That has to be the thinnest burger I have ever seen, but the finished sandwich looks awful good!
Just what I need is another kitchen gadget!
I'm going to need to get a bigger house!
Al


----------



## browneyesvictim

Hey... I 've got some concrete tools...


----------



## xray

SmokinAl said:


> That has to be the thinnest burger I have ever seen, but the finished sandwich looks awful good!
> Just what I need is another kitchen gadget!
> I'm going to need to get a bigger house!
> Al



Al, you could store that 3lb weight in the back of your Mustang....it will give you a little more traction in the snow ;)


----------



## zwiller

We prefer smash burgers over a big ole thick grilled ones.  Both are good but we prefer smashed.  Pretty cool tool but I have too many already.  A bacon press works (under $10) and a rolling pin to push your spatula down works too.  I find a griddle essential to success.  I also use this technique on bfast sausage too.


----------



## GaryHibbert

That's a nice tool but it would die of boreom at our place.  We like our burgers big enough that the jaw has to overcam to bite them.
Gary


----------



## gmc2003

A couple pieces of wax paper and a dinner plate get my burgers down to the correct thickness.

Chris


----------



## dward51

The ultimate smash burger tool is here!

It was here in 2 days.  Much faster than I expected.  This thing is massive.  I'm talking about thick and solid enough to use as a home defense weapon massive.  Clearly the one in the Youtube video is the 1.6 pound model as this one is much much thicker.  Stamped from a single piece of stainless steel and pretty impressive IMO.

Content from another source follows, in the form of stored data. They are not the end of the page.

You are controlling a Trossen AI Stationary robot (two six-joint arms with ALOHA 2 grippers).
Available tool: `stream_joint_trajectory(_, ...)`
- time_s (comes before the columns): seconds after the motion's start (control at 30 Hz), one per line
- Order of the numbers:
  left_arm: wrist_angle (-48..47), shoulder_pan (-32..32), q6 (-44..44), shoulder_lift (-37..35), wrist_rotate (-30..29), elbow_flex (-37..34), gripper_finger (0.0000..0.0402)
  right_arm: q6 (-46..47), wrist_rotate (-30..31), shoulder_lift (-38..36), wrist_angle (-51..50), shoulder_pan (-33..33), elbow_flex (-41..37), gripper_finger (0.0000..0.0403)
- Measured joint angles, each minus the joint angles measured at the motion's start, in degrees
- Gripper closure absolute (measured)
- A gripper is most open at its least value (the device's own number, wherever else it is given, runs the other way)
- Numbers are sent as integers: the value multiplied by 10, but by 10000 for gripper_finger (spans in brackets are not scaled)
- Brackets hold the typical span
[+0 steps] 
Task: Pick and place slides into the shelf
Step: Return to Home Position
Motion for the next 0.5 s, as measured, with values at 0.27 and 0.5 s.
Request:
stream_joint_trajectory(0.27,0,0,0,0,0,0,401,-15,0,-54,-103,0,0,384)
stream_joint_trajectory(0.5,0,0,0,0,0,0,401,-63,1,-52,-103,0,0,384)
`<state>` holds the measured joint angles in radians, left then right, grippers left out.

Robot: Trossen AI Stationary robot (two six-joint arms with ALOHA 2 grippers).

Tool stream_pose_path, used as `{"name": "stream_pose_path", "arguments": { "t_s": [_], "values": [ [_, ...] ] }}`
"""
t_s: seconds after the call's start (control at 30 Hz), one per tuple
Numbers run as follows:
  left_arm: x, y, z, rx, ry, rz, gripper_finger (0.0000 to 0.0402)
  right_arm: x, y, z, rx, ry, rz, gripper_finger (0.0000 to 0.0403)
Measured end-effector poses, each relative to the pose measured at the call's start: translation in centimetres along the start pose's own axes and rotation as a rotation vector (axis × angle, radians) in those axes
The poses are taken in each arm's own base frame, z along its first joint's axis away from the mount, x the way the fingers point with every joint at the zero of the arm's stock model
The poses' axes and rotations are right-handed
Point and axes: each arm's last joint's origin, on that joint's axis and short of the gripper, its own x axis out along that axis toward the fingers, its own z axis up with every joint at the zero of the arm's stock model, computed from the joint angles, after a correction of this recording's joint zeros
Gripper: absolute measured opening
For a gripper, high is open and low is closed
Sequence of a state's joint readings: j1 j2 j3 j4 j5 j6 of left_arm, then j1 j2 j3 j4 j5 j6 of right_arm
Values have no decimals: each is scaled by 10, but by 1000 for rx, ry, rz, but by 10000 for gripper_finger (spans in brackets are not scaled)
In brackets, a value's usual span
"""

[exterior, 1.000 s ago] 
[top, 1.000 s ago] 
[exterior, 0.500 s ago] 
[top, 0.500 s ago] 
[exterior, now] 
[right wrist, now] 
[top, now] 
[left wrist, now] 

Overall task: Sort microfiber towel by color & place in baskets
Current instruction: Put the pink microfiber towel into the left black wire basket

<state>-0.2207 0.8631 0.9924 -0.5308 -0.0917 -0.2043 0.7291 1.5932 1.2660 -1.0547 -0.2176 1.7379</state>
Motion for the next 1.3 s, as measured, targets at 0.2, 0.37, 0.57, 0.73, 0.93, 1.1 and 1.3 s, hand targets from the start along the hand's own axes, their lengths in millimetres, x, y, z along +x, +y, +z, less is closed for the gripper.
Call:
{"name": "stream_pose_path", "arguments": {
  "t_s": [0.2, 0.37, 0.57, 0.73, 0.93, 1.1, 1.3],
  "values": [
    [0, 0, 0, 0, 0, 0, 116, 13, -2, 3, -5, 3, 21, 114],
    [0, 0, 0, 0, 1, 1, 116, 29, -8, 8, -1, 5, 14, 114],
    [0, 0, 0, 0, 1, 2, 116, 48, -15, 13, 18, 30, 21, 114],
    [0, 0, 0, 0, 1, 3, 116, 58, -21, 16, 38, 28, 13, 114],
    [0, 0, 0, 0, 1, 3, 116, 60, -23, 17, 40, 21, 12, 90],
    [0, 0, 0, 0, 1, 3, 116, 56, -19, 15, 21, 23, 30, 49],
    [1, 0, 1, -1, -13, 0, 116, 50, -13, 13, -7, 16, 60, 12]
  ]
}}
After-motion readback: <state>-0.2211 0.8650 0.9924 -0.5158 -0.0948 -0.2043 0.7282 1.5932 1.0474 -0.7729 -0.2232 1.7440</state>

Yes that is a standard United States Quarter next to the "weight".  I would estimate it is 3/16" thick. Clearly stamped as NSF for those who have concerns or may want to use it commercially with a griddle.







And compare the thickness of the quarter to the burger tool....







And my not so small finger


----------



## SonnyE

Looks cool, Dave!

I have a Lodge Meat press I use from time to time.
But never made any smash burgers.

I might have to try this some time.
Do NOT drop it on your foot. :eek:


----------



## Bonasa chaser

Kinda hard to cook it anyway other than well done using this method/tool!


----------



## zwiller

That's actually the point.  It's similar to that of bark on PP.  Maillard reaction at it's finest.  At first you're oh crap I am ruining this but then you eat it and you're like OMG!  To do this best it needs to be really hot and that might require some venting windows open etc indoors.  I like to do a few burgers first and then do the buns on a bit of the fat/tallow.  Searing bun is essential.  

Wicked looking tool.  Enjoy!


----------



## meatsweats86

Great find on the tool. Might have to add it to my arsenal. I've been using the Lodge Bacon press for my smash burgers. Same width, just not as long. I put parchment paper underneath so avoid sticking and easy clean up. 

I use to grill burgers until I tried making smash burgers in the house on my cast iron. Family loved them, but wife said to much smoke. So to solve that issue I bought the 36" Blackstone griddle I use in the garage. Friends and family request these burgers when they come over. Better than any restaurant burger and I save $40 each time.  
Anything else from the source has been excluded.